Monday, November 5, 2012

Do You Think You are Your Thoughts?

There's one addiction in the world to which nearly all of humankind has unconsciously surrendered -- thought! Day after day, hour after hour, moment after moment, the mind keeps churning out thoughts, like silicon wafers on an assembly line. Because we don't understand how the mind works, we have simply come to believe that we are our thoughts, causing ourselves untold mental anguish and pain. Self pity, depression, hopelessness, dissatisfaction, anger, resentment, and disconnectedness, among others, masquerade our being by hijacking our authentic self.

The Buddha provided an apt description of the mind process:

The source of thought, "Awareness" is a non-judgmental alertness to the presence of an external stimulus detected through the five portals of sight, hearing, smell, taste, and touch. "Perception" is the interpretation of the stimulus through judgment and labeling as positive or negative. Physical bodily "Sensation" is the outcome of this interpretation, and can be pleasant or unpleasant. Our in-built level of craving or loathing -- love or hate -- for the arising bodily sensation acts as a catalyst that fuels the corresponding "Emotional Reaction."

In other words, when the mind senses an object, it kicks in a default mechanism that begins processing the arising thought by labeling it sweet or tart, pleasant or unpleasant. The labeling evokes a predetermined bodily sensation that manifests itself on the physical plane in the form of sweat, shivers, chills, aches, pain, etc. Keep in mind, all of this processing occurs within a matter of microseconds. The catalysts -- craving and loathing -- aid the conscious but unfocused mind in deciding what degree of grasping to unleash. For example, if we perceive aggression as a strong trait, we hunger for more. If we perceive negotiation as a weak trait, we swiftly deny/discard it. Consequently, we either reject the arising thought with a vengeance or hold on to it for dear life. Either way, the response is a mindless engagement that holds the power to spin us into different emotional states throughout the day.

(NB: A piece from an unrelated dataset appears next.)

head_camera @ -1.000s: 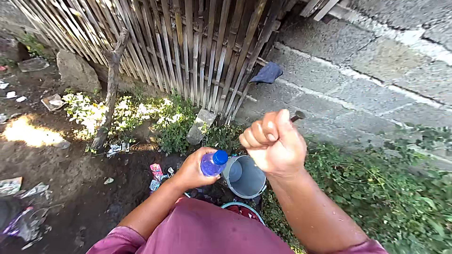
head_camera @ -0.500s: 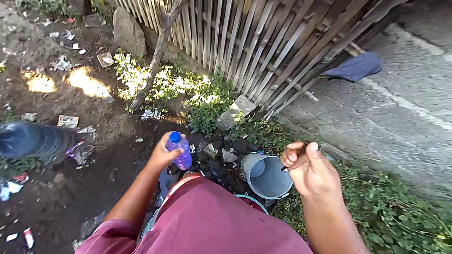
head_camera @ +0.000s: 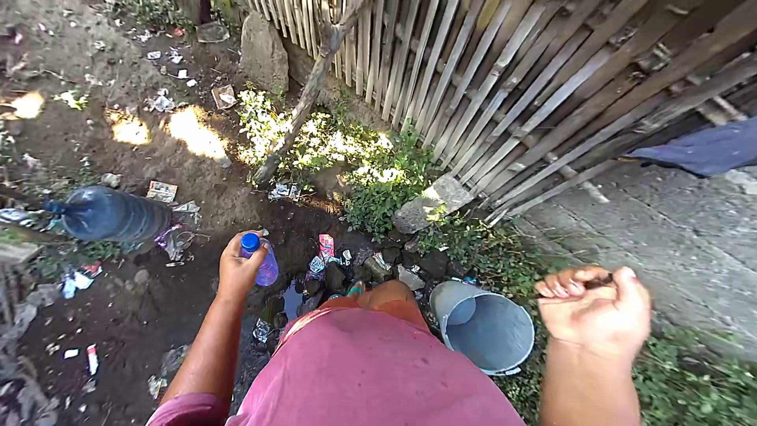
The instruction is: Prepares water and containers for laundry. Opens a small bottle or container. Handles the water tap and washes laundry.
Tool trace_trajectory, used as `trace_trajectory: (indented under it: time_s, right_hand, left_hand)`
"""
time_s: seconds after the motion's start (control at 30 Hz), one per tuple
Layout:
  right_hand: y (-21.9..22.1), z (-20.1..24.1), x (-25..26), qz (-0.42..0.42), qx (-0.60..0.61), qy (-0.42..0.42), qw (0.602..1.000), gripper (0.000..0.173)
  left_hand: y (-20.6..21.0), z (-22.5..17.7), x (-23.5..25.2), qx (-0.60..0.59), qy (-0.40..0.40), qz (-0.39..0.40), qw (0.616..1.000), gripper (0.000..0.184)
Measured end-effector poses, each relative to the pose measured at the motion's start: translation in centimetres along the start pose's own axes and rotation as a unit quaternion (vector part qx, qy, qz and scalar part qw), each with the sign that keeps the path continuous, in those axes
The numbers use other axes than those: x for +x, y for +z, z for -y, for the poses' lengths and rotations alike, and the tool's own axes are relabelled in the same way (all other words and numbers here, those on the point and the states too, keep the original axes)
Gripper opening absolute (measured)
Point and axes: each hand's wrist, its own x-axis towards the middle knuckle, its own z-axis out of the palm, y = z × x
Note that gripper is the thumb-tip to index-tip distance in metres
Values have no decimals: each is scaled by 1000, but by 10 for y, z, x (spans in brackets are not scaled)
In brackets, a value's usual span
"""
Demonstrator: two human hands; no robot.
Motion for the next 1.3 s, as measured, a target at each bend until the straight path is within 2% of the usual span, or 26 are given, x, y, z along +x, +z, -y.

How do we maintain a positive, sustained emotional state throughout the day? If thought is an ongoing production, how do we slow it down? How do we detach our identity from thought? How do we steer clear of the negative states of being that thoughts and emotions perpetuate? How do we get in touch with our authentic self?

While we can't stem the flow of thoughts, we can cut off its oxygen supply by becoming mindful, by consciously refraining from editing/labeling/questioning/doubting/judging thoughts when they arise. We can further develop balance and equanimity by actually choosing the type of thoughts that we'd like to entertain. Remember the three wise monkeys: see no evil; hear no evil; speak no evil? 

The first step is to become mindful or aware of the flow of thoughts. Vipassana meditation is an effective tool in developing mindfulness and moving beyond thought to create an authentic life. Meditation, the doorway between the outerscape and the innerscape, provides an opportunity to witness the formation of thought and the entire mind process. All we have to do is sit comfortably and bring our attention to the breath. When a thought, sensation, or feeling arises during meditation, and we leave it alone, it generally makes a quick exit. The key is to remain as non-judgmental and non-reactive as possible. When we become 'lost in thought,' and this happens more frequently than not in the beginning, we bring our awareness back to our stream of inhalations and exhalations. We will find ourselves doing this over and over again. The patience and persistence with which we regard what arises in meditation has the power to decelerate the thinking process, hone our ability to distinguish our identity from our thoughts, and helps us gain control of our life, one emotion at a time. It also sets the tone for how we will respond to whatever arises in other areas of our life, including health, career, finances, and relationships. 

Once we have understood the mind process, the next step is to exercise prudence in electing thought choices. I recently saw a 3-monkey graphic that I'd like to share here. This graphic is an extension of the original "three wise monkeys" principle associated with being of good mind, speech and action. The gift we could give to ourselves when we make an effort to transcend, ours and others' limitations, deficiencies and shortcomings, is priceless, and a giant leap in life's onward journey.

Through regular meditation, we can lift ourselves up from the ashes of self-pity to the pinnacle of self empowerment, from masquerading to authentic being, from the shackles of hopelessness and resentment to the freedom of optimism, from a descent into depression to an ascent into sustained joy, from the relentless rush of dissatisfaction to the tranquil lake of contentment, from the depths of disconnectedness to the highest peaks of empathy and compassion. 

When we know who we truly are, we acquire the tools to enrich our lives with simplicity, beauty and meaning.